Si en solo uno o dos meses, miles de millones de humanos son capaces, al silbato del árbitro, de aprender la nueva «distancia social», alejarse unos de otros para ser más solidarios, quedarse en casa y no sobrecargar los hospitales, podemos imaginar perfectamente el poder transformador de estos nuevos gestos, y de generar barreras contra la repetición de todo exactamente como era antes.
Como siempre es preferible acompañar una discusión con un ejercicio, propongo lo siguiente, a discreción de los lectores hasta que sea posible presentar una versión digital aceptable. Aprovechemos la suspensión forzada de la mayoría de las actividades para hacer un inventario de lo que no nos gustaría reanudar y las que, por el contrario, nos gustaría ver expandidas. Respondamos las siguientes preguntas, primero individualmente y luego colectivamente:
Primera pregunta: ¿Qué actividades de las que están suspendidas ahora no deseo que se reanuden?
Segunda pregunta: describa por qué esta actividad parece dañina, superflua, peligrosa o sin sentido y cómo su desaparición, suspensión o reemplazo haría que otras actividades que prefiere sean más fáciles o pertinentes.
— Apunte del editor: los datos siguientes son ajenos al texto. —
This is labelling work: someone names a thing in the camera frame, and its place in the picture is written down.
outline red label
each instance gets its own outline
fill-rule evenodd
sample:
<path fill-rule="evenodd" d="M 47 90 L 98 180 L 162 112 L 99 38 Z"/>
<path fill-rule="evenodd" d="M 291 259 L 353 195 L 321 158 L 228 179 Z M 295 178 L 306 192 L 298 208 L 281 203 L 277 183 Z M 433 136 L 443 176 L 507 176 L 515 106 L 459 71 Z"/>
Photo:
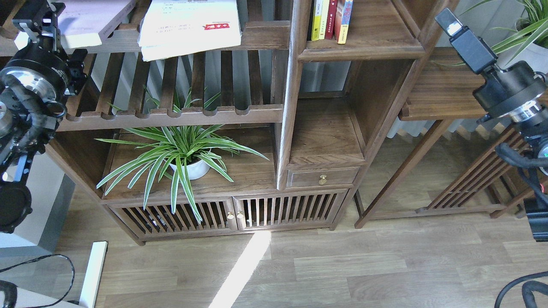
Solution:
<path fill-rule="evenodd" d="M 227 28 L 230 28 L 228 24 L 211 24 L 211 25 L 204 26 L 204 30 L 227 29 Z"/>

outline white flower pot
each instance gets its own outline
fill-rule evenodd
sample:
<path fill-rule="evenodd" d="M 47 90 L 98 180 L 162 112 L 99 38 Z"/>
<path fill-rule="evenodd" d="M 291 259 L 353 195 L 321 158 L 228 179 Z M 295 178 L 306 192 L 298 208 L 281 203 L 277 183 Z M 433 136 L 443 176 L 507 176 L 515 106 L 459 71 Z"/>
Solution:
<path fill-rule="evenodd" d="M 177 166 L 174 165 L 174 164 L 169 164 L 171 166 L 171 168 L 173 169 L 173 171 L 176 171 L 177 170 Z M 201 177 L 203 177 L 207 171 L 209 171 L 209 168 L 210 166 L 208 164 L 206 164 L 205 161 L 203 160 L 199 160 L 195 163 L 191 163 L 190 165 L 186 166 L 186 170 L 188 171 L 189 173 L 189 179 L 190 180 L 196 180 L 196 179 L 199 179 Z"/>
<path fill-rule="evenodd" d="M 518 61 L 525 61 L 535 72 L 548 72 L 548 49 L 536 44 L 529 45 L 524 51 L 518 54 L 512 61 L 509 60 L 516 53 L 519 46 L 509 49 L 499 55 L 498 65 L 506 69 Z"/>

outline drawer knob
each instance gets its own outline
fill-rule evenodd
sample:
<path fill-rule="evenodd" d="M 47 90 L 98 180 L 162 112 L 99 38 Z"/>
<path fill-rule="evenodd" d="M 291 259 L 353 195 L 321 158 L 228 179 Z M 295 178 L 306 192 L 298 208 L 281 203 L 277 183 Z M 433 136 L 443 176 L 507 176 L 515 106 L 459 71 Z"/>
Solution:
<path fill-rule="evenodd" d="M 325 183 L 327 183 L 327 175 L 320 175 L 319 176 L 319 182 L 318 182 L 320 185 L 325 185 Z"/>

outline wooden bookshelf
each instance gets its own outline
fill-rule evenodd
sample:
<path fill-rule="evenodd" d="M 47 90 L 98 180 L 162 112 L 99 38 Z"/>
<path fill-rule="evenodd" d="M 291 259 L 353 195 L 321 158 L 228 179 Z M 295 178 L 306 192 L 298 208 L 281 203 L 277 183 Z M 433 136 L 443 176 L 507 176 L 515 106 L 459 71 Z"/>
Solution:
<path fill-rule="evenodd" d="M 16 31 L 10 25 L 10 14 L 23 1 L 7 0 L 8 10 L 0 12 L 0 56 L 16 52 Z M 261 1 L 247 0 L 250 21 L 243 27 L 242 45 L 221 51 L 221 102 L 216 109 L 205 110 L 198 105 L 181 113 L 173 110 L 179 59 L 171 58 L 163 66 L 160 108 L 147 111 L 143 85 L 150 64 L 138 57 L 128 107 L 116 111 L 111 104 L 123 59 L 126 53 L 139 51 L 139 22 L 150 4 L 150 0 L 139 0 L 129 23 L 120 25 L 103 45 L 88 48 L 88 73 L 93 69 L 93 54 L 110 53 L 105 81 L 101 91 L 89 81 L 83 94 L 68 99 L 67 115 L 47 151 L 138 244 L 150 239 L 262 229 L 333 229 L 344 212 L 340 209 L 352 201 L 427 65 L 441 34 L 433 17 L 445 7 L 454 9 L 457 2 L 355 0 L 347 43 L 338 45 L 325 40 L 307 42 L 312 1 L 276 0 L 274 21 L 264 21 Z M 272 50 L 272 59 L 261 59 L 272 61 L 272 76 L 264 76 L 261 71 L 260 49 Z M 252 99 L 247 106 L 234 100 L 232 50 L 248 51 Z M 352 61 L 344 89 L 300 98 L 304 63 L 310 61 Z M 205 67 L 204 53 L 194 54 L 192 99 L 204 98 Z M 262 92 L 264 78 L 272 78 L 270 99 Z M 204 213 L 205 224 L 172 224 L 183 216 L 189 223 L 192 217 L 181 212 L 187 204 L 170 214 L 169 181 L 153 187 L 150 210 L 142 208 L 144 178 L 131 190 L 125 187 L 130 180 L 127 178 L 107 196 L 103 187 L 95 188 L 108 172 L 139 154 L 132 146 L 111 146 L 95 138 L 111 138 L 129 127 L 199 124 L 239 127 L 223 130 L 222 134 L 269 158 L 266 161 L 247 153 L 234 157 L 225 154 L 234 183 L 215 171 L 192 182 L 202 210 L 210 210 Z M 121 134 L 120 138 L 135 136 Z M 179 200 L 186 201 L 182 190 Z"/>
<path fill-rule="evenodd" d="M 3 12 L 15 12 L 25 0 L 7 0 Z M 86 48 L 89 53 L 125 53 L 140 52 L 137 44 L 139 25 L 150 5 L 150 0 L 137 0 L 137 5 L 130 14 L 129 23 L 119 25 L 112 35 L 99 46 Z M 0 56 L 13 56 L 17 52 L 14 39 L 18 30 L 12 25 L 13 15 L 0 15 Z M 290 22 L 288 20 L 250 21 L 243 25 L 242 44 L 223 50 L 260 50 L 260 49 L 288 49 Z"/>
<path fill-rule="evenodd" d="M 339 45 L 334 39 L 308 41 L 299 60 L 420 58 L 425 50 L 402 15 L 390 0 L 354 0 L 346 44 Z"/>

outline book spine
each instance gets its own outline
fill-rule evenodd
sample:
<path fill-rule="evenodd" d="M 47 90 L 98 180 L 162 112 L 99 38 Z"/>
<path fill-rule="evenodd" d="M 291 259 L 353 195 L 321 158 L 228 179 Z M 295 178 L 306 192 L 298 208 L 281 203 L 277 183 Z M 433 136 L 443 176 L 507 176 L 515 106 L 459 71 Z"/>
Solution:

Trate de hacer un párrafo separado para cada una de las respuestas enumeradas en la pregunta 1.
Tercera pregunta:¿Qué medidas sugiere para facilitar la transición a otras actividades de aquellos trabajadores que ya no podrán continuar en las actividades que está suprimiendo?
Cuarta pregunta:¿Qué actividades ahora están suspendidas que le gustaría expandir, reanudar o incluso crear desde cero?
Quinta pregunta: describa por qué esta actividad le parece positiva y cómo hace que otras actividades que prefiera sean más fáciles, más armoniosas o relevantes y ayudan a combatir aquellas que considere desfavorables.Haga un párrafo separado para cada una de las respuestas enumeradas en la pregunta 4.
Sexta pregunta: ¿Qué medidas sugiere para ayudar a los trabajadores a adquirir las habilidades, medios, ingresos, instrumentos para reanudar, desarrollar o crear esta actividad?